From bar culture to grocery store shelves, beer is now firmly integrated into the local culinary culture, particularly in Paris.
“All over France in the afternoon, you see people gathering outside at tables to drink their little beers, and no hipster in Paris would be caught dead drinking something industrial,” she notes. “Next to the 1,000 types of locally produced, precious artisanal hams and cheeses you find at any chain grocery store, you’ll not find locally produced, precious artisanal craft beer. That didn’t exist a decade ago.”
At present, IPAs rule the draft lines, but there are signs of a change.
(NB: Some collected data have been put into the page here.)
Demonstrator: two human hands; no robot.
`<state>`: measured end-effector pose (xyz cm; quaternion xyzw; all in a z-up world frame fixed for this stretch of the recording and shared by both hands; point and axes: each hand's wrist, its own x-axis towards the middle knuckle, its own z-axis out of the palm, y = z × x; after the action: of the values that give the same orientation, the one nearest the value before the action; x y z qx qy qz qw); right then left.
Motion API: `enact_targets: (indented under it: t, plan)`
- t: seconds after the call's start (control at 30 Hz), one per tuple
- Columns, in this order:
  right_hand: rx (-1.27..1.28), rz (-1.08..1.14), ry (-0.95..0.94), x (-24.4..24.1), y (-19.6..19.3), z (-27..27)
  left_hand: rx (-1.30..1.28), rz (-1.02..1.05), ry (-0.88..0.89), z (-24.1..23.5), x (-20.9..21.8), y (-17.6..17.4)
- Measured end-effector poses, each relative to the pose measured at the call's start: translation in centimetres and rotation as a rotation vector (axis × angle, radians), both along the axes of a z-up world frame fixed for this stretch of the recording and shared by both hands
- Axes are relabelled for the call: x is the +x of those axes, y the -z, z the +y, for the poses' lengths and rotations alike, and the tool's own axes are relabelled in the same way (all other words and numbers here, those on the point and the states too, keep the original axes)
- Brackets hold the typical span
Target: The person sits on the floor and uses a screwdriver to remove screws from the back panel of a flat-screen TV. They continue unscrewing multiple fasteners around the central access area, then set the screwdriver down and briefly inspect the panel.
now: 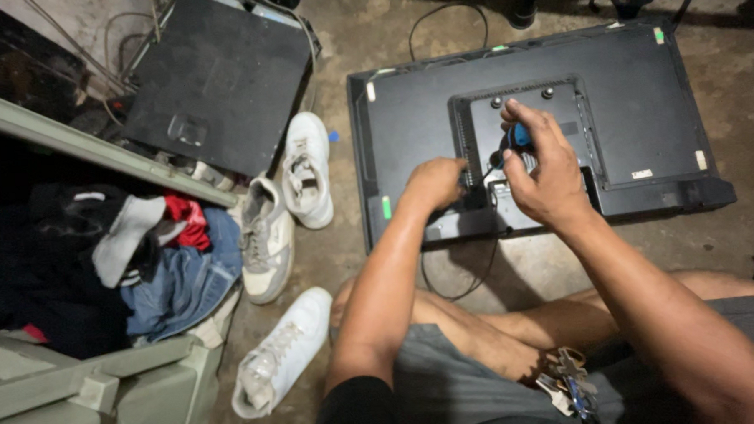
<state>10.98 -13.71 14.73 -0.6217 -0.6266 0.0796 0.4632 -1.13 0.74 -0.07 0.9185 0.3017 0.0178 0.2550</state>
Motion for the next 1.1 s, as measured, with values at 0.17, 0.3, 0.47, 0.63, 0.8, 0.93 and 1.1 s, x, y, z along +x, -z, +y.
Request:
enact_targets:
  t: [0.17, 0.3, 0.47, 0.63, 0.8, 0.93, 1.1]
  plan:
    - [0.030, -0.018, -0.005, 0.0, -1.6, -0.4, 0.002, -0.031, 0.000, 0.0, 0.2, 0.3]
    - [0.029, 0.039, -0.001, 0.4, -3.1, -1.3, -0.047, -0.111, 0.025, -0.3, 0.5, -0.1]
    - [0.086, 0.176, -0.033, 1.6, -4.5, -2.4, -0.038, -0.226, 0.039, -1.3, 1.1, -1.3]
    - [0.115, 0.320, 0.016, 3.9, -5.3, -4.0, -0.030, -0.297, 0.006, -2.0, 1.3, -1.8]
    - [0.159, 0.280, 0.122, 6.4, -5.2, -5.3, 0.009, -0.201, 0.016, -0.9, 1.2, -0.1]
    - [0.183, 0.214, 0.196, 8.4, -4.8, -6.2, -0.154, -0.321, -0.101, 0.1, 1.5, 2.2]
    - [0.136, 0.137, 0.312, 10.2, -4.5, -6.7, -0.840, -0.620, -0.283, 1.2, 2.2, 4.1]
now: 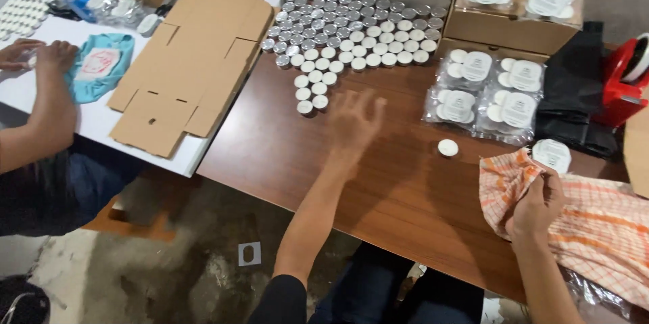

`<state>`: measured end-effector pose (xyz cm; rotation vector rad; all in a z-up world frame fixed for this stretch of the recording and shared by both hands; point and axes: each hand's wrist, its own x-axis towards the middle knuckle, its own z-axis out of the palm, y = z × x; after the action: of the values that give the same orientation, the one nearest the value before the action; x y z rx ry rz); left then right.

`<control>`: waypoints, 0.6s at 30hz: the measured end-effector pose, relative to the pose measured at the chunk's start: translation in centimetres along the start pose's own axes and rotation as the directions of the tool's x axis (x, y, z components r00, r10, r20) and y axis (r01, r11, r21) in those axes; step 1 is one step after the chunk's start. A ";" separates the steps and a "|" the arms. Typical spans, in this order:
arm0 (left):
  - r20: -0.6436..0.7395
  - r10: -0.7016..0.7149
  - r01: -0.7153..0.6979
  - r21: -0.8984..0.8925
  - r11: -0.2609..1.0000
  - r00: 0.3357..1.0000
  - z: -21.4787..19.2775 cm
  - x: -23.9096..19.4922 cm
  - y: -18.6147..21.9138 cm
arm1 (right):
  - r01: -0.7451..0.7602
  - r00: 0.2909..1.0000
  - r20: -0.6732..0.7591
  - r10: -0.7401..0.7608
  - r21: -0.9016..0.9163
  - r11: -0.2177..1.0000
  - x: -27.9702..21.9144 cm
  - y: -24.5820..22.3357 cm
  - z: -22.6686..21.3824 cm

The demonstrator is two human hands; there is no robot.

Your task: Wiping tea light candles with a cloth and placing them into small plastic bags for packaging.

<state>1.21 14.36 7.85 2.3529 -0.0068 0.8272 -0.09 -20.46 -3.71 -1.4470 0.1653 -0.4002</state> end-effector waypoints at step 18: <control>-0.121 -0.424 0.418 0.540 0.731 0.898 0.8 -0.3 -12.5 | 0.009 0.997 0.074 -0.011 0.015 1.000 0.2 1.3 0.1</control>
<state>4.01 23.81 0.13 2.7236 0.8506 0.6374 0.31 -20.30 -4.93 -1.4461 0.0953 -0.3547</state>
Along with the Cronut, the little black dress and Brigitte Bardot, there could be a new delicious blend of French and American tastes and culture on the horizon, one that could define French beer and wine culture for decades to come. The French, Berry explains, value products that require time, skill and complete originality, and that holds for their booze.
“In the craft beer industry, IPA is still the dominant style,” Berry says. “But among true ‘beer geeks,’ we’re seeing a rise in mixed fermentations of beers and barrel-aged beers, with crossovers into wine.”
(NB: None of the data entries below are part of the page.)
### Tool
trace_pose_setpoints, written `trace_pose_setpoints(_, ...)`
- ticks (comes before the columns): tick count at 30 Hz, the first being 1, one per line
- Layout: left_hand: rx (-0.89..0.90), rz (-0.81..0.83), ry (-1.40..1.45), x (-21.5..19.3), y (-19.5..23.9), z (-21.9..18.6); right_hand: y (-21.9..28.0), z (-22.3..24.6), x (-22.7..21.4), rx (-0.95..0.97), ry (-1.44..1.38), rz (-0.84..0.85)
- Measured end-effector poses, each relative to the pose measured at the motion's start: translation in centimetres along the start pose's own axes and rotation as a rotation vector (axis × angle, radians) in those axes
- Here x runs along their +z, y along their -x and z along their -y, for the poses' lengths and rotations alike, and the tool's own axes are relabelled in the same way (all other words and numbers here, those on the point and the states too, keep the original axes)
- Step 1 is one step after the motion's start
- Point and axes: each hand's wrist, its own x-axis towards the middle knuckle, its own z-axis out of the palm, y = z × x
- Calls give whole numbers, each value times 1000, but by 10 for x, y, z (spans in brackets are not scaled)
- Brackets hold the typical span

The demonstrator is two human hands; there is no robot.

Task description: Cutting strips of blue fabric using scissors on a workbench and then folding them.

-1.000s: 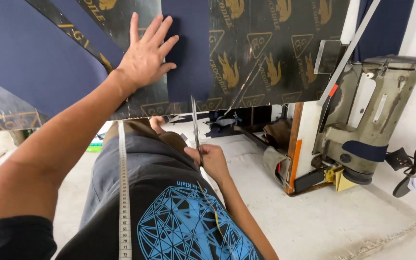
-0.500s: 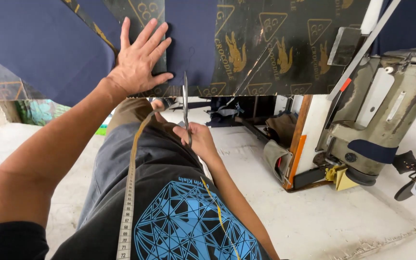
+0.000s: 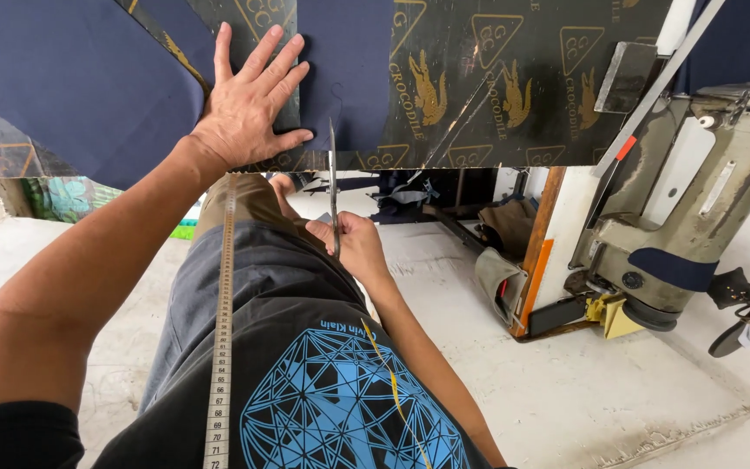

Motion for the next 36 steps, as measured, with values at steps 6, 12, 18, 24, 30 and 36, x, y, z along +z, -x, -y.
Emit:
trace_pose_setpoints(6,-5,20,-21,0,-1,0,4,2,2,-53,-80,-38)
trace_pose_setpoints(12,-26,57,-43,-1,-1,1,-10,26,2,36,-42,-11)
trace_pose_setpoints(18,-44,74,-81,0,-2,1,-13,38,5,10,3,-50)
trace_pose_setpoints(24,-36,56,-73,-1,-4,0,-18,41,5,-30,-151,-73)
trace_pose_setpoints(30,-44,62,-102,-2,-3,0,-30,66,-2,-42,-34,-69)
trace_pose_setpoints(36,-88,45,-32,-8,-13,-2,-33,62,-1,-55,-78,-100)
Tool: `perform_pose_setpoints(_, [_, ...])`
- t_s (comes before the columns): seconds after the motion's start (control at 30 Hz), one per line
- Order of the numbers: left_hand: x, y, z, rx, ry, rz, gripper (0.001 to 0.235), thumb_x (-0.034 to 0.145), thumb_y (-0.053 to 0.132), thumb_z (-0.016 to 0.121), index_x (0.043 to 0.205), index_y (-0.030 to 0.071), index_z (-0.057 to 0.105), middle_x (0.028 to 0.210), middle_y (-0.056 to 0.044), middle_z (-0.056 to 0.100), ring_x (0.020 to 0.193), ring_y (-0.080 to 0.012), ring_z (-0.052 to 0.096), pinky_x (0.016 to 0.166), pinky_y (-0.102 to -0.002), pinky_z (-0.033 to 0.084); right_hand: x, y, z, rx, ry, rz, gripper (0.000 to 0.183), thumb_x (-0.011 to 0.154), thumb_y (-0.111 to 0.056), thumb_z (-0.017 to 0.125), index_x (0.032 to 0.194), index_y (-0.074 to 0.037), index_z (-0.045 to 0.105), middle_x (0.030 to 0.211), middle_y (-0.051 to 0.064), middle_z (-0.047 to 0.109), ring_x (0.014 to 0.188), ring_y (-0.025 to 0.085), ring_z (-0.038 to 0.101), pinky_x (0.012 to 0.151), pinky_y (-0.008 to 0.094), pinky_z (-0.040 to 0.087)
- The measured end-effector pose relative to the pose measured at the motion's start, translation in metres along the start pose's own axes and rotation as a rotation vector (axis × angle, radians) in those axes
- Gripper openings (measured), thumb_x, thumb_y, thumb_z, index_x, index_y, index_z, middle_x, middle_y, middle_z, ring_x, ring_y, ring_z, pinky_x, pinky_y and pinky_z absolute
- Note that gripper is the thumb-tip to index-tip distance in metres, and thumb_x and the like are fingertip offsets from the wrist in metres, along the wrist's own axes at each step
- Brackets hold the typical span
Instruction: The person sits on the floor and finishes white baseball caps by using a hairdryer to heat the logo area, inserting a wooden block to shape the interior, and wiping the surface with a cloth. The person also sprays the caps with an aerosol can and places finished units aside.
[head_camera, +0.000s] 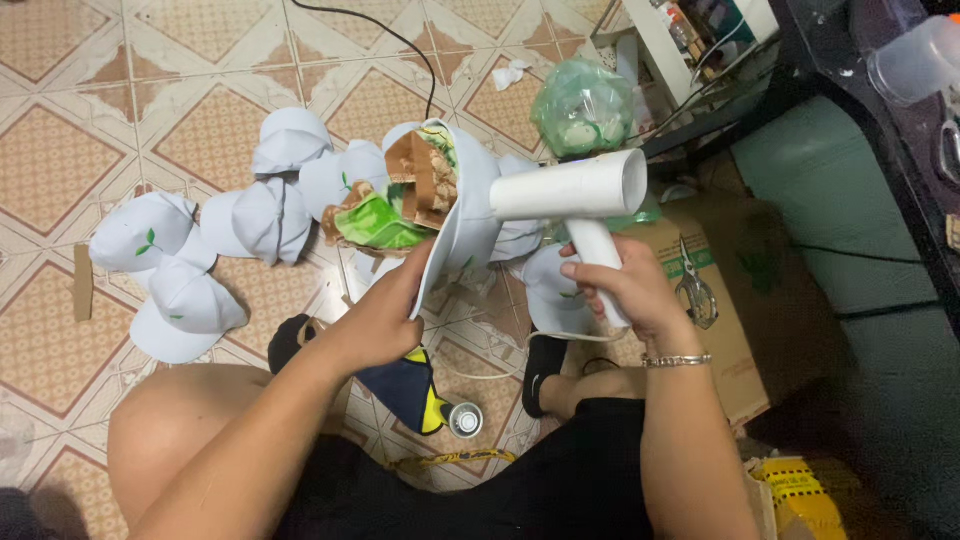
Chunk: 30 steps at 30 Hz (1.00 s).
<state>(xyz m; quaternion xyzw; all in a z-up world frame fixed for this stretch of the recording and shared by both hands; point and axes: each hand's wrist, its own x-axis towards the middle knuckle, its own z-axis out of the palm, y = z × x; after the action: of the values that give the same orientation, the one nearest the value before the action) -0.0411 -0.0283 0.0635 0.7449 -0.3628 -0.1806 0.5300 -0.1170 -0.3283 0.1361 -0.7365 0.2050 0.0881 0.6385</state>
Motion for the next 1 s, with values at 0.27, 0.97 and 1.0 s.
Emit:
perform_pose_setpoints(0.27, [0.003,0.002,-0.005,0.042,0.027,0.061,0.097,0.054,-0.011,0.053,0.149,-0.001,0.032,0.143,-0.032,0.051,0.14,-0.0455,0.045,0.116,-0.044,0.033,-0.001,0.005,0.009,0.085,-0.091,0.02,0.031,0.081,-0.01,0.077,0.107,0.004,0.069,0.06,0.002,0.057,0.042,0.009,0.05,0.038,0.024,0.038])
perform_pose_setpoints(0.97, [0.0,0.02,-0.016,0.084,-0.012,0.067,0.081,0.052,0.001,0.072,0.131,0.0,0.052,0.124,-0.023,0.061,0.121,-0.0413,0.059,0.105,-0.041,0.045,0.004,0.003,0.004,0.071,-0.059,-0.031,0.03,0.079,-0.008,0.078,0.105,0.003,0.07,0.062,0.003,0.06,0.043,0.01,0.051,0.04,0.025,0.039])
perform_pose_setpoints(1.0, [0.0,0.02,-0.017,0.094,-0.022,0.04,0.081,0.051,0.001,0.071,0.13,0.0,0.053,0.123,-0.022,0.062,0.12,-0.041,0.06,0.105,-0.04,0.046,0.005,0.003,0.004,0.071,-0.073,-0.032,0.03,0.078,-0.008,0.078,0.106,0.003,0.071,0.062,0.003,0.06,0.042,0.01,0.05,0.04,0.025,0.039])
There are grape ales, and wild beers fermented on grapes and beers aged in wine barrels. All over Paris already, ads for “vière” — vin + bière — have appeared, showcasing the largest-scale beer-wine mash-up to-date. At Brasserie Gallia Paris, master brewer Rémy Maurin enriches thirteen tons of organic grapes with locally produced beer must — a composition of barley and malted wheat. Wild yeasts from the grapes ferment the blend of fruit and cereals, and voilà: vière! Sweet and tangy, tannic, full-bodied.
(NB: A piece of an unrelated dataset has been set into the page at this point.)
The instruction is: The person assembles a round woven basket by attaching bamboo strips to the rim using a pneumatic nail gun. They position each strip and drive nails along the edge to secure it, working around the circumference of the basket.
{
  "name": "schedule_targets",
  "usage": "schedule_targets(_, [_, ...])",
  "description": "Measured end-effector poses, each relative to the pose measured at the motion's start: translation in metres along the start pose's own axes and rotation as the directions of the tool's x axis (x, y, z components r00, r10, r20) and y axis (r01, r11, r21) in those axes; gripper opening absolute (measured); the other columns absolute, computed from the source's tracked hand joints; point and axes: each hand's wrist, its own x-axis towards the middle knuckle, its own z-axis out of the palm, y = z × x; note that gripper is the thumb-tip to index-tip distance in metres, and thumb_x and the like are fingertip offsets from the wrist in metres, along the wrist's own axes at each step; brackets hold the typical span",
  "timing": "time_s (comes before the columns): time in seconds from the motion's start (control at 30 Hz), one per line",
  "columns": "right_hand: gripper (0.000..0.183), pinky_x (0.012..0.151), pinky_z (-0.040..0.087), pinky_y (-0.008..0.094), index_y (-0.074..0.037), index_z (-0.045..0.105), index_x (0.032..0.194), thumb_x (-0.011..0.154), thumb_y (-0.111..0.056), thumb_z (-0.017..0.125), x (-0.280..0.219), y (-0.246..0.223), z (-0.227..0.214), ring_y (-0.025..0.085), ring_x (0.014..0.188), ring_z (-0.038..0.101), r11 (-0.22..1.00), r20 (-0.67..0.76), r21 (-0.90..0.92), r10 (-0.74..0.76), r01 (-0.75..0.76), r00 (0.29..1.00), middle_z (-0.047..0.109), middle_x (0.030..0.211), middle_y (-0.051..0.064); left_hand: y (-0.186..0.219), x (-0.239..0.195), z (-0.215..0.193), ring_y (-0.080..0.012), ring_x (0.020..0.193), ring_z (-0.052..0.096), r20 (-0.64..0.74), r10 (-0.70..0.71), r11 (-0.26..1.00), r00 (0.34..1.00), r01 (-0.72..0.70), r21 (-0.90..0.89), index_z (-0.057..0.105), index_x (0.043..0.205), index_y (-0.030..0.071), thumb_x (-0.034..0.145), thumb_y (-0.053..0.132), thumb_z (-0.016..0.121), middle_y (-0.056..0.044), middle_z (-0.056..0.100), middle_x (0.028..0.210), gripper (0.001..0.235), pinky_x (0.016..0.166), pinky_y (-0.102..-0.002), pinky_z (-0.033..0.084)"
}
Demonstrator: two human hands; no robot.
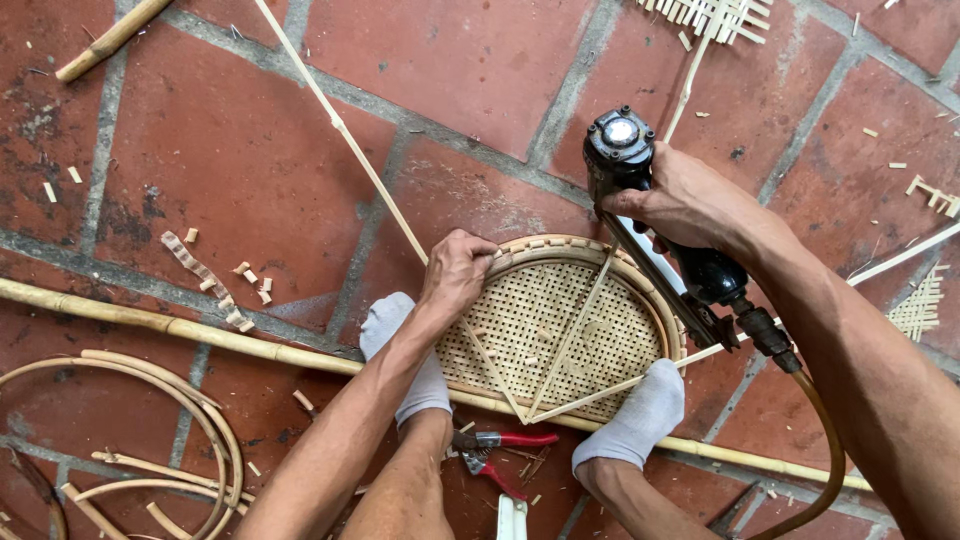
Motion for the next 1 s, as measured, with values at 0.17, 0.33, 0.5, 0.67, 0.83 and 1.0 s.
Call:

“In a country so steeped in wine culture, it seems only natural to bring the two together,” Berry remarks. This tribute to the past should also help winemakers, who will do business with this new industry, and be introduced to customers who may have otherwise completely abandoned wine.
Geffriaud is bullish on the style, and its potential to define French beer-wine culture in the future. “The natural wine movement is exciting,” he says. “Crossing fermenting processes, using wine or fruit, that is what I find inspiring. I think we’ll see more and more mixed fermentation in the future.”
France, more than any country in the world, is obsessed with touting and supporting its past glory and future greatness — especially if the form that greatness takes is edible or quaffable. And though France has typically followed American culinary culture, perhaps we are the ones behind the ball.
At the present, France consumes an estimated 70 percent of its own beer; but if their history of global culinary influence is anything to go by, I won’t be surprised if that is short lived. Let’s hope we can all say “santé” with a crystal tulip of grand cru hopped vière soon.